A heat rash is a condition that is very common and will cause a stinging or prickly feeling in your skin due to overheating it. Heat rash appears as small bumps on your skin surrounded by red areas. It is usually underneath clothes areas of your body such as your upper chest, back, abdomen, neck, groin or armpits and will go away shortly after the area is cooled. It is a common, non-serious condition, though it can sometimes warrant a doctor visit when it is chronic or doesn’t go away on its own.

Cause of Heat Rash

Most often, heat rash is caused by living in a hot, humid climate. It is more common in infants, though children or adults who are very active may also get heat rash. Other risk factors include infants in incubators and patients who are bedridden with a fever.

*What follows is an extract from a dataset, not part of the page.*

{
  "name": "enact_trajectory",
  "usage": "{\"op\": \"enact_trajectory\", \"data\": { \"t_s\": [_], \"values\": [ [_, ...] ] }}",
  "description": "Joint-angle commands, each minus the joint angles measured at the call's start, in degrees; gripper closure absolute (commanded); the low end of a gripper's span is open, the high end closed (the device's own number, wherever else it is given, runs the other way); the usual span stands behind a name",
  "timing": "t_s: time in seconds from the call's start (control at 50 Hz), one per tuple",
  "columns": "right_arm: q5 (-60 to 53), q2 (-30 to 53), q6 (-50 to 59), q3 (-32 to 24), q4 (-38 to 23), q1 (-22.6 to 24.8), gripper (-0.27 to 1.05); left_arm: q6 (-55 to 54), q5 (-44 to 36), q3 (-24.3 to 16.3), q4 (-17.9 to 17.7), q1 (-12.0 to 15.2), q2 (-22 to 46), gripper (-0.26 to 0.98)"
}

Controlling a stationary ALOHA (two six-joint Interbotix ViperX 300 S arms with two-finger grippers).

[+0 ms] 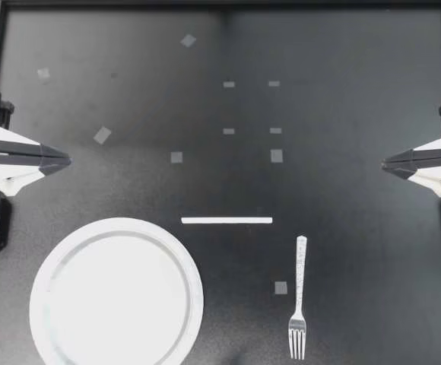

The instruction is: Pick up the fork and place it on the plate.

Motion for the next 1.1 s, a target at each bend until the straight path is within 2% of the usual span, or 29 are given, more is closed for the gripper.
{"op": "enact_trajectory", "data": {
  "t_s": [0.0,0.08,0.16,0.36,0.44,0.6,0.68,0.76,0.84,0.94,1.08],
  "values": [
    [-0.35,0.00,0.00,0.09,0.00,-0.18,0.61,-0.44,-0.53,1.58,0.00,0.70,-0.79,0.61],
    [-0.62,-1.05,-0.18,1.67,0.00,-0.26,0.74,-0.97,-0.97,2.46,-0.18,0.70,-2.02,0.71],
    [-0.88,-2.72,0.00,2.81,0.00,-0.26,0.82,-1.32,-1.49,2.90,-0.18,0.70,-3.60,0.75],
    [-1.76,-6.77,0.70,4.22,0.18,-0.26,0.83,-1.41,-1.49,3.34,-0.18,0.70,-5.89,0.75],
    [-1.49,-5.98,3.25,3.78,2.37,-0.26,0.83,-2.46,-0.88,3.25,-0.88,0.70,-5.19,0.75],
    [4.39,-0.26,13.80,-5.89,9.23,-0.18,0.83,-6.06,3.60,-1.67,-8.70,0.70,-2.29,0.75],
    [16.35,3.16,17.93,-12.30,8.26,0.26,0.83,-6.24,8.79,-4.57,-8.96,0.70,-1.14,0.75],
    [26.63,5.27,17.58,-16.87,6.15,1.58,0.82,-5.27,11.16,-5.62,-8.61,0.79,-1.14,0.75],
    [32.26,6.15,15.64,-20.57,2.64,4.04,0.78,-4.04,10.81,-5.89,-8.44,0.70,-1.93,0.75],
    [33.84,5.98,11.25,-23.64,-1.76,6.94,0.66,-3.69,10.37,-5.45,-8.44,0.70,-2.81,0.72],
    [33.75,6.50,0.79,-24.35,-8.96,7.38,0.32,-3.52,9.93,-5.01,-8.44,0.70,-2.81,0.64]
  ]
}}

It usually begins with excessive perspiration from being out in a hot, humid climate. The ducts in the sweat glands of the skin can become blocked which causes the sweat to go into the surrounding tissue which causes redness and irritation. This leads to a burning, stinging, or prickly sensation.

Types of Heat Rash

There are three main types of heat rash, each of which has its own signs and symptoms. The first is called miliaria crystalline which is the less severe form of heat rash and is on the topmost layer of the skin. This includes redness of the skin along with clear blisters or bumps that break easily but are not painful or itchy. The next type is miliaria rubra which is on the epidermis, the outer layer of skin, and also called prickly heat. Symptoms of miliaria rubra include a prickly feeling, itching, and little to no sweating in the area with the rash. Lastly there is miliaria profunda which is the less common but most severe type of heat rash. This will affect the deeper layer of skin and include symptoms like flesh-colored lesions on the skin that look like goose bumps, dizziness, rapid heart rate, nausea and vomiting, and lack of perspiration.

When to call a Doctor

For the most part, heat rash will go away on its own without many treatment requirements. However, there are some situations where you should call your doctor and seek medical attention. If the rash lasts for more than a few days without relief, if there is pus draining from the lesions, you have increased swelling, redness, warmth or pain, fever or chills, or swollen and tender lymph nodes in your neck, groin or armpit, seek medical attention.